Across the listing below, count the lines holding "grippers". State the number and nothing more.

__Recorded information__

==============================

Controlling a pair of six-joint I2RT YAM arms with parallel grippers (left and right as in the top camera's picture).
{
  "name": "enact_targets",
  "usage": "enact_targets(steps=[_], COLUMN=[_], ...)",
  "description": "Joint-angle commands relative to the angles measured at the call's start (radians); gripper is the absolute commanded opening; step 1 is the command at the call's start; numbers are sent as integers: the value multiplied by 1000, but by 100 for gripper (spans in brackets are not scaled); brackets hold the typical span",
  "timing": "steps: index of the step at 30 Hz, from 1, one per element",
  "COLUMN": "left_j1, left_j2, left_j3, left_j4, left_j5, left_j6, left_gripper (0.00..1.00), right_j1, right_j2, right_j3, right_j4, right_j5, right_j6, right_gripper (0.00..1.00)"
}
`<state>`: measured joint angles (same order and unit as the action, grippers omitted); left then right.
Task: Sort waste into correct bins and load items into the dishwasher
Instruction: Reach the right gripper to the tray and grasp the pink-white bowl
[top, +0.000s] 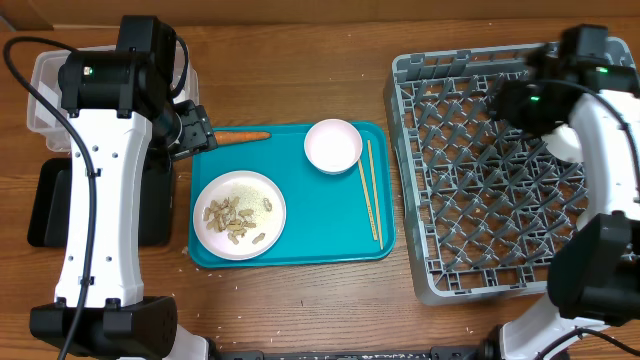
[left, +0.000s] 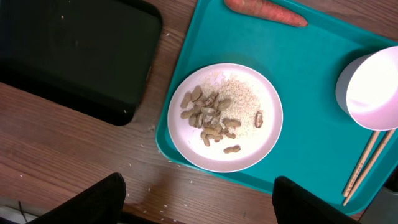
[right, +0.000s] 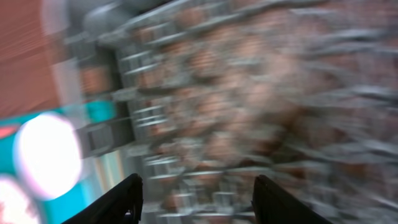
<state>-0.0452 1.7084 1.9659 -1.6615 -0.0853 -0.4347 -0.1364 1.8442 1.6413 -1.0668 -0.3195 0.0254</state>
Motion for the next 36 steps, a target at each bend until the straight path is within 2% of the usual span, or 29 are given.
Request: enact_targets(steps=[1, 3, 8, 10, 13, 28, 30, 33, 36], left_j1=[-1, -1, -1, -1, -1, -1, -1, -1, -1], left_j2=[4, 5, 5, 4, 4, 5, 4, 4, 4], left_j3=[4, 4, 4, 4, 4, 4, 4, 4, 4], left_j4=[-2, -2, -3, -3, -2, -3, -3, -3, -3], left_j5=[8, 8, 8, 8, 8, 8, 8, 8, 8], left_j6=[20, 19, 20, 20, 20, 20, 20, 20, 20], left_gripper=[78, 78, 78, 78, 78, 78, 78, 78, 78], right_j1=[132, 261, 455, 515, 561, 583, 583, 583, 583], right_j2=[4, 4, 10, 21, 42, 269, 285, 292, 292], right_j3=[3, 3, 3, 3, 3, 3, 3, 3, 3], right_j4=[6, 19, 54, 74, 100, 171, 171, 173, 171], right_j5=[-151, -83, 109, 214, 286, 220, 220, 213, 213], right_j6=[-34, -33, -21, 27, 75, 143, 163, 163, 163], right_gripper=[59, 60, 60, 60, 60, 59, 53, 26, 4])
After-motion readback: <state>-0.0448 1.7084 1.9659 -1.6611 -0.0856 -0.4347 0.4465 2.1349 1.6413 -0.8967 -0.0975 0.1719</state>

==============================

__Output for this exercise__
2